This month's installment of Cutter Benchmark Review is the fourth in our yearly series on IT trends and technologies for the coming year. As you know if you have been following CBR, at the beginning of every year we ask our practicing and academic contributors to take stock of current trends. Based on our benchmarking survey of investment priorities, we ask our contributors to explain the results and look ahead to extrapolate these to create some guidelines for our readers on how to tackle the new year in the IT shop.
The benchmarking surveys on which yearly issues are grounded -- both this one that you are currently reading on upcoming IT trends and the one published midyear on budgeting -- are based on a core set of questions that we ask every year. With this core set as the basis, we give our contributors the freedom to introduce newly relevant or emerging issues. For the first time in our four-year run, you will see that now we have started plotting some of the most significant responses to the core set of stable questions, thus showing some interesting long-term trends.
These yearly issues of CBR are particularly important in my opinion as they give us more than a spot evaluation of what is going on. They instead enable us to take a more extended view and draw some conclusions about year-over-year and long-term trends. This long-term view is more and more valuable as we accumulate data over time. For some of the questions, we now have four data points dating back to 2006.
This yearly issue on trends and investment priorities is even more interesting given the global crisis and the recession that has hit far and wide affecting pretty much all of our global readership. The benchmarking survey went out to our respondents at a time when it was clear that the crisis was unavoidable, but its magnitude was still not very well appreciated. The results, I believe, capture our respondents' early reactions to the accumulating dark clouds on the horizon.
The opening issue for the year is also the one in which I take the opportunity to thank the CBR team for its support and relentless efforts during the year past: Cutter Managing Editor Cindy Swain, who is the real driver of the CBR bus as her pushing and prodding is a vital element of our success; the production team, without whose effort there would be no CBR, with Linda Dias and Lori Goldstein leading the charge and Bob Sprague and Tara Meads in support; and of course Cutter President and CEO Karen Coburn and Cutter VP of Product Development and Marketing Anne Mullaney who help us in identifying issues of interest to the readership while offering their general guidance and encouragement. I am very proud to be associated with CBR, and I hope you will continue to find our publication a stimulating and challenging element of your intelligence-gathering process.

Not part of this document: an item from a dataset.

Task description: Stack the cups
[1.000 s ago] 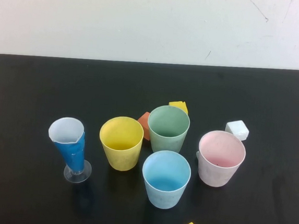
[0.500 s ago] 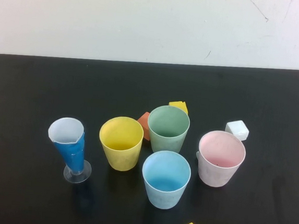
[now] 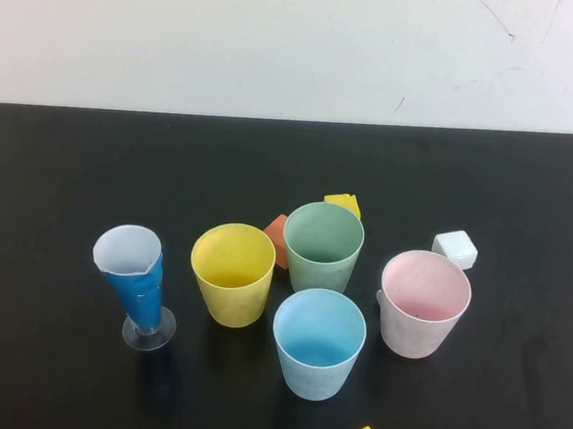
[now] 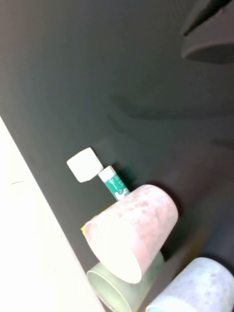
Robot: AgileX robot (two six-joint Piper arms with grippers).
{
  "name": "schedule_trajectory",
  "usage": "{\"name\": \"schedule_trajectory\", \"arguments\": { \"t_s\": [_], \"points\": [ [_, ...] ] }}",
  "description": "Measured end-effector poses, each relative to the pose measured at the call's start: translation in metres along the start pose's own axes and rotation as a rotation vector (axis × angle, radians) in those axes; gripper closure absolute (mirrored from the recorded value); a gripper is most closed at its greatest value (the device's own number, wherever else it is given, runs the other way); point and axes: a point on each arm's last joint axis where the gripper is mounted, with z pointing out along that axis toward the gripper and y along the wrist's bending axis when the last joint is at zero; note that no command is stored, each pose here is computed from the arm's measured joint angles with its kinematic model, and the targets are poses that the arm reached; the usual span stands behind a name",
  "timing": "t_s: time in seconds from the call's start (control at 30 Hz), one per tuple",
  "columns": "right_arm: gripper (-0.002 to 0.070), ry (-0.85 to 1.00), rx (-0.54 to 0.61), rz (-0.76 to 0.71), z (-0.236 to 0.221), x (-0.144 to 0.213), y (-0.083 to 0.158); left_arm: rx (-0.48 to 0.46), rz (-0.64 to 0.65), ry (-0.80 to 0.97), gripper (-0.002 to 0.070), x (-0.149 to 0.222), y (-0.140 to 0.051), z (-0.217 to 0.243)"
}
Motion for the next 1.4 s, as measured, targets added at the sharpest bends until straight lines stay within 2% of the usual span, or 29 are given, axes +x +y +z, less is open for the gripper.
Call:
{"name": "schedule_trajectory", "arguments": {
  "t_s": [0.1, 0.23, 0.37, 0.53, 0.7, 0.83, 0.9, 1.0, 1.03, 1.13, 1.2, 1.27, 1.4],
  "points": [
    [0.0679, 0.0, 0.0, 0.0, 0.0, 0.0, 0.0, 0.073, 0.129, 0.172, 0.0677, -0.036, -0.018, 0.008],
    [0.0679, 0.002, 0.0, 0.0, 0.0, 0.0, 0.0, 0.232, 0.24, 0.379, 0.0677, -0.075, -0.042, 0.028],
    [0.0679, 0.004, 0.0, 0.0, 0.0, 0.0, 0.0, 0.362, 0.313, 0.483, 0.0677, -0.105, -0.065, 0.057],
    [0.0679, 0.004, 0.0, 0.0, 0.0, 0.0, 0.0, 0.479, 0.396, 0.575, 0.0677, -0.127, -0.099, 0.096],
    [0.0679, 0.004, 0.0, -0.007, 0.0, 0.0, 0.0, 0.563, 0.529, 0.653, 0.0677, -0.132, -0.146, 0.137],
    [0.0679, 0.004, 0.0, -0.021, 0.0, 0.0, 0.0, 0.575, 0.586, 0.716, 0.0656, -0.13, -0.173, 0.171],
    [0.0679, 0.004, 0.0, -0.03, 0.0, 0.0, 0.0, 0.563, 0.569, 0.738, 0.0602, -0.128, -0.184, 0.192],
    [0.0679, 0.004, 0.0, -0.034, 0.0, 0.0, 0.0, 0.541, 0.554, 0.778, 0.0461, -0.119, -0.192, 0.22],
    [0.0679, 0.004, 0.0, -0.034, 0.0, 0.0, 0.0, 0.522, 0.554, 0.795, 0.0389, -0.114, -0.194, 0.231],
    [0.0679, 0.004, 0.0, -0.034, 0.0, 0.0, 0.0, 0.448, 0.562, 0.842, 0.0238, -0.101, -0.192, 0.253],
    [0.0679, 0.004, 0.0, -0.036, 0.0, 0.0, 0.0, 0.396, 0.573, 0.865, 0.0181, -0.094, -0.189, 0.263],
    [0.0679, 0.004, 0.0, -0.036, 0.0, 0.0, 0.0, 0.351, 0.582, 0.889, 0.0158, -0.086, -0.186, 0.274],
    [0.0679, 0.004, 0.0, -0.04, 0.0, 0.0, 0.0, 0.329, 0.59, 0.927, 0.0151, -0.074, -0.185, 0.287]
  ]
}}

This year's issue comes at a trying time, to say the least. Most of us are in the middle of the largest economic crisis of our professional lives, and the uncertainty at all levels is palpable. Anyone looking for a visual representation should just plot the Dow Jones Industrial Average over the last five months. But, believe it or not, there may be some good news hidden in the turmoil for IT shops. I just returned from the International Conference on Information Systems held in Paris in December 2008, where I participated in the CIO Symposium -- an initiative not unlike CBR that seeks to bring together IT academics and executives. One of my academic colleagues on the panel indicated that the effect of this recession on the IT shop is different. Instead of IT being one of the first areas affected by cuts, early evidence suggests that IT is benefitting from relatively more resources (i.e., the cuts are more limited). That is, instead of saving money in IT, there is a growing tendency to turn to IT to create savings in other areas. I have asked the contributors on this issue to seek evidence to support or refute this claim in our data, and the results are encouraging.
Both of our contributors to this issue of CBR are returning from last year's IT trends installment.
Our academic contributor, with us since the inception of the yearly trends issue, is Dennis Adams. Dennis is an Associate Professor in the Decision and Information Sciences Department at the University of Houston (USA). His counterpart on the Cutter practice side is Jeroen van Tyn. Jeroen is a Senior Consultant with Cutter Consortium's Enterprise Architecture practice and was the practicing expert voice in the last two IT trends issues.
Dennis begins his contribution by setting the stage for the survey, and never was a discussion of contextual elements as important as it is this year! He then offers possible explanations for why early evidence suggests that the impact of the recession on IT may be different this time. With this conceptual background in place, Dennis delves systematically into the survey data with particular emphasis on IT labor trends, innovation in the IT shop, and compliance. His concluding thoughts are interesting and practical.
As is customary for him, Jeroen dives right into the data in his contribution, and he does the most extensive year-over-year trending. He discusses IT staffing and outsourcing, Web services and service-oriented architecture (SOA), and enterprise architecture most extensively. He also comments on some emerging trends, such as Enterprise 2.0 and virtual worlds. I think you will find Jeroen's insight and no-nonsense writing style very useful and appealing. His conclusions also provide some ideas about how to best prioritize during the crisis.
I hope that you will find this issue of CBR both helpful and timely as you seek to evaluate opportunities and priorities for the incoming year. More than anything, I hope that you will find our results useful and that you are seeing your own IT shop becoming more and more the "go to" department in times of trouble. On behalf of the entire crew at CBR, I send you our best wishes for a productive and rewarding 2009!